(About this task) Where does the string "camera" occur in the records below? Copy every line that holds it.
Top of Given data
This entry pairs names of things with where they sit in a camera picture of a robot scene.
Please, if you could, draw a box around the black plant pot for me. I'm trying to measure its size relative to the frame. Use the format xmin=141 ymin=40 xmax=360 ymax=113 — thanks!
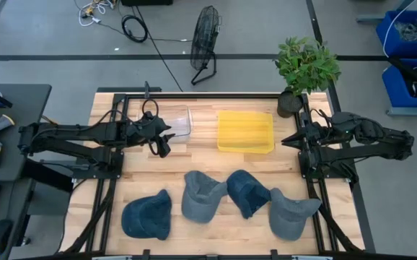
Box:
xmin=276 ymin=90 xmax=304 ymax=119

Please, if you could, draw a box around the gray cap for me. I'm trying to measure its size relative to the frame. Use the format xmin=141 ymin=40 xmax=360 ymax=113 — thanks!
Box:
xmin=180 ymin=170 xmax=229 ymax=224
xmin=268 ymin=187 xmax=322 ymax=242

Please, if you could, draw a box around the dark blue cap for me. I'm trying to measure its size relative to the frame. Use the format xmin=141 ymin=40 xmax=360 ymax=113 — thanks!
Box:
xmin=226 ymin=169 xmax=272 ymax=220
xmin=120 ymin=188 xmax=173 ymax=241

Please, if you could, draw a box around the black coiled cable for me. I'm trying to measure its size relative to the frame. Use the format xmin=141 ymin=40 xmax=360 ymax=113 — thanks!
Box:
xmin=120 ymin=14 xmax=149 ymax=44

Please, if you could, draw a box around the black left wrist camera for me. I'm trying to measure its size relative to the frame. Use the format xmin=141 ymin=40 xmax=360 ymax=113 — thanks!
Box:
xmin=153 ymin=136 xmax=172 ymax=159

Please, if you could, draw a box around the black floor fan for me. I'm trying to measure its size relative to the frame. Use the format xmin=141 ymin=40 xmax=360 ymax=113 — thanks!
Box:
xmin=189 ymin=4 xmax=223 ymax=87

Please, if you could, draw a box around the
Bottom of Given data
(Solution)
This entry pairs names of things with where they sit in a camera picture of a robot scene.
Please, if you could, draw a box around the black left wrist camera for me. I'm trying to measure its size relative to the frame. Use the format xmin=141 ymin=40 xmax=360 ymax=113 — thanks!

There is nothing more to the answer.